(Beginning of THE RECORDS)

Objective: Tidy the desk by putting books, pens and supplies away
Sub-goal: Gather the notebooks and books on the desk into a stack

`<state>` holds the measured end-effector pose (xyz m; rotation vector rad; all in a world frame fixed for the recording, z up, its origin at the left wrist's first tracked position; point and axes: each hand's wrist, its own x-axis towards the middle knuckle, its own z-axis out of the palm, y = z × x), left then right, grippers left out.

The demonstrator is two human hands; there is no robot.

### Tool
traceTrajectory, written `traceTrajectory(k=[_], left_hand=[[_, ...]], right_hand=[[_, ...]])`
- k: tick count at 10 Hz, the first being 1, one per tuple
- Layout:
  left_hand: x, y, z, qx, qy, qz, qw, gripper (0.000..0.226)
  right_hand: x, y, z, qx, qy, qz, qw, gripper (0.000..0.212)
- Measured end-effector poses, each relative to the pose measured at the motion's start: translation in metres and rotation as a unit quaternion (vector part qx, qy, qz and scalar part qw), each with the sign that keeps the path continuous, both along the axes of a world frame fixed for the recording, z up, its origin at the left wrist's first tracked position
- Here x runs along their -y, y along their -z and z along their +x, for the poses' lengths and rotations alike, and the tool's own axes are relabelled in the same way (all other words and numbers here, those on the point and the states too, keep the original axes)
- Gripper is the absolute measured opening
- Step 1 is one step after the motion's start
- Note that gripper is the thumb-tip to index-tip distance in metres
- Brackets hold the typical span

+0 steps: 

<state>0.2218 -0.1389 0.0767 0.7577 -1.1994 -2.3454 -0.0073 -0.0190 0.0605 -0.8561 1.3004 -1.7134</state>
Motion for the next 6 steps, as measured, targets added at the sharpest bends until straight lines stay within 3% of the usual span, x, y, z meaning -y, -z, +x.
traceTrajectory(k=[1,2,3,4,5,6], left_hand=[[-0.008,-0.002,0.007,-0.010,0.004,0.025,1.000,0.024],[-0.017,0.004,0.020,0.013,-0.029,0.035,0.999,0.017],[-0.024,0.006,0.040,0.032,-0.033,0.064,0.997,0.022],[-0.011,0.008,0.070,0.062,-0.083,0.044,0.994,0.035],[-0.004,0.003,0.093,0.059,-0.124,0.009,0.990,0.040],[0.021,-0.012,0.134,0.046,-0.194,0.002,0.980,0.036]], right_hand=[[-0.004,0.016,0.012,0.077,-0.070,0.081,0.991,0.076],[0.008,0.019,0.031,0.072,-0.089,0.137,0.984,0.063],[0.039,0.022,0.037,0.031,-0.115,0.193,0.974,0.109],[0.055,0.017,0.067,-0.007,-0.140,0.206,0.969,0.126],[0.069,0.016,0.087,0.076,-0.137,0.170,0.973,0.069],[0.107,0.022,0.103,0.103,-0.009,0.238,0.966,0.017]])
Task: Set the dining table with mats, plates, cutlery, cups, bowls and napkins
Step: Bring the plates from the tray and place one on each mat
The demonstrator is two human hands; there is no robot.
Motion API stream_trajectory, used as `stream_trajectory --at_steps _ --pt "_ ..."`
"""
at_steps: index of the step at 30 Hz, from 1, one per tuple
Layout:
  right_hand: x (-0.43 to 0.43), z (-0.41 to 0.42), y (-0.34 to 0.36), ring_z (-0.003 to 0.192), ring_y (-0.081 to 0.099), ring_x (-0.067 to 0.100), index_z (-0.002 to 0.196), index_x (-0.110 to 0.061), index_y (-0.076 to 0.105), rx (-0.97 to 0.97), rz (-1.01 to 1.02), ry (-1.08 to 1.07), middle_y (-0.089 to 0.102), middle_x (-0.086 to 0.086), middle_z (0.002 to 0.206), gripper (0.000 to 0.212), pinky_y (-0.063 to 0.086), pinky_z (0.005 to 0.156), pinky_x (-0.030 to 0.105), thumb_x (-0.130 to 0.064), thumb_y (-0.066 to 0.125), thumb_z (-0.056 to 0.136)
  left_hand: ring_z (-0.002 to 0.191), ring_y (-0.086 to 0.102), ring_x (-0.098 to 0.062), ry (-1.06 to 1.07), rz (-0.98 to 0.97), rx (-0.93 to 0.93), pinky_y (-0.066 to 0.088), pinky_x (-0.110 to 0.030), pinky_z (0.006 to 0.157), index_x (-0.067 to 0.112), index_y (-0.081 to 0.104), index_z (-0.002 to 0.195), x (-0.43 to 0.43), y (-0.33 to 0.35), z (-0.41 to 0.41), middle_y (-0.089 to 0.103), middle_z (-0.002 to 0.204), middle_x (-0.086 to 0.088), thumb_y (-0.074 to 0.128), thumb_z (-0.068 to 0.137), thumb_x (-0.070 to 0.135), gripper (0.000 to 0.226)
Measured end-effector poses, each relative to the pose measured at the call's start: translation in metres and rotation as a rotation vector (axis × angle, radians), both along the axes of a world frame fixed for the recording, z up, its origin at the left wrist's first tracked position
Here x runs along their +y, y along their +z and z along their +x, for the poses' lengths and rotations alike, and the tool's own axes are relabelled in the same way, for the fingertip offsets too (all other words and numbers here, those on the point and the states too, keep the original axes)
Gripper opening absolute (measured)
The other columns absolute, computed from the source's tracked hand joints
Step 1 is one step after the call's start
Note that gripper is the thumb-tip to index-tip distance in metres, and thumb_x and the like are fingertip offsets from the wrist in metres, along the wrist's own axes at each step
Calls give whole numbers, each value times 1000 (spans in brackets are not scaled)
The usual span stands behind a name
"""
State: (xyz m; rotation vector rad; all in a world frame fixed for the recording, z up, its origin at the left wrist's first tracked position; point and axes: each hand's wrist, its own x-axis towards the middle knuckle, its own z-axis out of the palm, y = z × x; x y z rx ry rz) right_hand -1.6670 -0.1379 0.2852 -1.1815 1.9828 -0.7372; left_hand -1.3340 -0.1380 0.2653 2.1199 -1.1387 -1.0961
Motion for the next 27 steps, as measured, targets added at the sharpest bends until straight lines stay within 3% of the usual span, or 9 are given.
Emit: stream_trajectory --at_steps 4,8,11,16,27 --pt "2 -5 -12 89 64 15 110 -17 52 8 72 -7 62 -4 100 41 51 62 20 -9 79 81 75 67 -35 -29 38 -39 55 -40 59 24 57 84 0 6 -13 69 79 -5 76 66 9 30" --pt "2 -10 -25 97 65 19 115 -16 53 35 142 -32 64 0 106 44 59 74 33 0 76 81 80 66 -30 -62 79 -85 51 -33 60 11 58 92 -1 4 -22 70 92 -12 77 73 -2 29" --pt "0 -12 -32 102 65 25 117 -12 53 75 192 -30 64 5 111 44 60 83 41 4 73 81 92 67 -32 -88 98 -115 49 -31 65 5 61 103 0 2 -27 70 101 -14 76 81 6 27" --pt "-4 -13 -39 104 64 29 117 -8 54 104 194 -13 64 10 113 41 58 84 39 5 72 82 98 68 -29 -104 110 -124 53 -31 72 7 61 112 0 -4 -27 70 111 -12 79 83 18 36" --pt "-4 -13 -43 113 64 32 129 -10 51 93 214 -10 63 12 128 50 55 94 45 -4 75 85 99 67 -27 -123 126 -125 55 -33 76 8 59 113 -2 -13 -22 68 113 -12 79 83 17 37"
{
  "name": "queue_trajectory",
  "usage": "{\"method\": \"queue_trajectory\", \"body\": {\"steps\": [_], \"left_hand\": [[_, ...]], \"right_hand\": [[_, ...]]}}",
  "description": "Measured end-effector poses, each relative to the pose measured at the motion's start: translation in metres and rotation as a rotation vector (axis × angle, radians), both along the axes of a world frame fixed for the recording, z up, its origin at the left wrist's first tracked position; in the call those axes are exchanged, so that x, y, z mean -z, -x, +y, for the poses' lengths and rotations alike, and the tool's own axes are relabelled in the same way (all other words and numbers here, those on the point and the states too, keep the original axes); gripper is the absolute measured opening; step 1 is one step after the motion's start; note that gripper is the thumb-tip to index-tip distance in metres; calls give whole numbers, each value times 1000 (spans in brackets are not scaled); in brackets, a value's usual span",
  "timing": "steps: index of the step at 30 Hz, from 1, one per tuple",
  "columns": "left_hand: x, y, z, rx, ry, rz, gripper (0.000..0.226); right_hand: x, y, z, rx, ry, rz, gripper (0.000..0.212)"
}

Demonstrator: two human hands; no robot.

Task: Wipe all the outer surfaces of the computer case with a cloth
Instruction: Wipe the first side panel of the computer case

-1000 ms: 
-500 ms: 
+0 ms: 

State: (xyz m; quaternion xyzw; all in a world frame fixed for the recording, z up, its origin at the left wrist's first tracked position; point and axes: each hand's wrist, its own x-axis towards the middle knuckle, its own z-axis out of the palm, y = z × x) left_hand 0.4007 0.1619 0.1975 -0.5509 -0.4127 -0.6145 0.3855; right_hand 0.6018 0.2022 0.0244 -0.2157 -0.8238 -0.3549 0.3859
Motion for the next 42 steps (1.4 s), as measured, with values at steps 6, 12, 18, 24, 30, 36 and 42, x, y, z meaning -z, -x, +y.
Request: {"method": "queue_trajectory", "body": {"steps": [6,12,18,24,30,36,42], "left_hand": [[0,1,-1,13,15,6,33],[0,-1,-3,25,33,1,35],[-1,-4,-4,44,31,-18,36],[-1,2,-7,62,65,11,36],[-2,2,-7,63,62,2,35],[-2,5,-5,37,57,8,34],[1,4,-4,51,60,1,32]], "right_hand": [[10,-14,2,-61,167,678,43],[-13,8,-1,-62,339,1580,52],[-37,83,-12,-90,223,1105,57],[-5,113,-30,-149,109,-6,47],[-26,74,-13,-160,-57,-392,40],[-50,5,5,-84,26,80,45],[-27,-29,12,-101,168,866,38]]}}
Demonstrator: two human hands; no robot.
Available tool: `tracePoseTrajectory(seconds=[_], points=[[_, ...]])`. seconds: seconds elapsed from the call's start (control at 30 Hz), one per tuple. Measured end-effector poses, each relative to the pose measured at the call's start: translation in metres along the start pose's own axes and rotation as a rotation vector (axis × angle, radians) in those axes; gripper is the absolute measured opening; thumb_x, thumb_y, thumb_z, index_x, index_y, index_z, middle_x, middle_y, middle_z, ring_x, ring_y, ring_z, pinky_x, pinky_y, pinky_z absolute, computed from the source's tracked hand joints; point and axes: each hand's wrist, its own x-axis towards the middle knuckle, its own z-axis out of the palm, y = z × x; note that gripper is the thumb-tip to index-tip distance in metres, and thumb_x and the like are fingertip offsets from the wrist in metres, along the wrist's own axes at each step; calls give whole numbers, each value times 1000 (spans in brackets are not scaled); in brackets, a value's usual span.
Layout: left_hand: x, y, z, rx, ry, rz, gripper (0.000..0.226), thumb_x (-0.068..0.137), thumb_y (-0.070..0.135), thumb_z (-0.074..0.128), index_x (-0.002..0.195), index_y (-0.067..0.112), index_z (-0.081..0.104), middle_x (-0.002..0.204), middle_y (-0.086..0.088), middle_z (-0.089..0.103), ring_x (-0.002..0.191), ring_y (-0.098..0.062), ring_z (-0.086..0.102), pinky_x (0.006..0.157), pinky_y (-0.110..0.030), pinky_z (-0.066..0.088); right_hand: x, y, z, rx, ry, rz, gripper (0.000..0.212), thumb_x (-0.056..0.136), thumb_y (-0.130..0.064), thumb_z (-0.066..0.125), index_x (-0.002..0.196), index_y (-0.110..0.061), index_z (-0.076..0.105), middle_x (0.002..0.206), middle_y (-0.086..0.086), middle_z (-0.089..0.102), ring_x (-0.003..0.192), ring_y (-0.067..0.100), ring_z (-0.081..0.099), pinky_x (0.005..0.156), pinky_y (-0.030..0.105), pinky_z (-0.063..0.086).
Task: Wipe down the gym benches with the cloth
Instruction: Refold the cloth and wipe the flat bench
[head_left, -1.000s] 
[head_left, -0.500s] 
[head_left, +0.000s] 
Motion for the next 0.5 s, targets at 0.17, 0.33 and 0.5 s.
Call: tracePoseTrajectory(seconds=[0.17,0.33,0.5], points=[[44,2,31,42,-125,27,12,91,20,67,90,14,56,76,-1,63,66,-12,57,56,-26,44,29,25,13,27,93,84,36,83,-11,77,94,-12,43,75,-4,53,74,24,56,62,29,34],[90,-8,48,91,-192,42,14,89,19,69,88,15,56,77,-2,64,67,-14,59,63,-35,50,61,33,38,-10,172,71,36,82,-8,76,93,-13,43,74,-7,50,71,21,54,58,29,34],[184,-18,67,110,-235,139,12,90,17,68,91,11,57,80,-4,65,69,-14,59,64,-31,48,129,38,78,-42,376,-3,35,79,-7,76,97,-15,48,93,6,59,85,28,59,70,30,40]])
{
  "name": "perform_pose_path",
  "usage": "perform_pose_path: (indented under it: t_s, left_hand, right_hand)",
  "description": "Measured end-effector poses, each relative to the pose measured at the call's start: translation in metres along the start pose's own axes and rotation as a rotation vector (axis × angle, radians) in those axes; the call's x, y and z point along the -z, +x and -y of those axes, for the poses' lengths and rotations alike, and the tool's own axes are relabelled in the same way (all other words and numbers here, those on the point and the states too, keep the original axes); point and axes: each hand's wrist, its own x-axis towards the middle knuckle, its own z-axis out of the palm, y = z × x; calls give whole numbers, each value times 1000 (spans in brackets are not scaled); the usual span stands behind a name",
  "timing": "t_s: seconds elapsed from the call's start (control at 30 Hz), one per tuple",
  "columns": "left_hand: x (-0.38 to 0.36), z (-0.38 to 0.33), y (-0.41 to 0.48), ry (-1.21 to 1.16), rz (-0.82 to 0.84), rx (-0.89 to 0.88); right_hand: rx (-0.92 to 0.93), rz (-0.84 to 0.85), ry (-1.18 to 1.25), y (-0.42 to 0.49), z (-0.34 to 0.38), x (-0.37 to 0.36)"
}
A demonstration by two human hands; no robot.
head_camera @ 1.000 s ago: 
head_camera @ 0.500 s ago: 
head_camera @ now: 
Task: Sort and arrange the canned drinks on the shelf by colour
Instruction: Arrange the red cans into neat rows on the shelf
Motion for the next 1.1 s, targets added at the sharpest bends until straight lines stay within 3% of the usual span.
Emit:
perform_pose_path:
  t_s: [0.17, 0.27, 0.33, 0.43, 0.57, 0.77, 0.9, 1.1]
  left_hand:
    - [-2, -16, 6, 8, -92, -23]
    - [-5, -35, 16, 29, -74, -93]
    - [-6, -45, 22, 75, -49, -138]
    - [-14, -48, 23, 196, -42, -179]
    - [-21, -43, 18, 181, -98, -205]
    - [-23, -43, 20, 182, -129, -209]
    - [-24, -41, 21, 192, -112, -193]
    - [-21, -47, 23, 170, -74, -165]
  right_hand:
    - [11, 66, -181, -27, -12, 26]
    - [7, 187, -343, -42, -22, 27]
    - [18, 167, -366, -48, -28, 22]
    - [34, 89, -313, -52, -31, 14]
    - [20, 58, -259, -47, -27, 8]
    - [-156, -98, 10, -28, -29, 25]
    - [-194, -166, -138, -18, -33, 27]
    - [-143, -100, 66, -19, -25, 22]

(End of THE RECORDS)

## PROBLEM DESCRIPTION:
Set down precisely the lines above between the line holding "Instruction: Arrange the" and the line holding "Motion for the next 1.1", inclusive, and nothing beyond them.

## RESPONSE FOR THIS EXERCISE:
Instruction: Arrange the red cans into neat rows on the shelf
Motion for the next 1.1 s, targets added at the sharpest bends until straight lines stay within 3% of the usual span.

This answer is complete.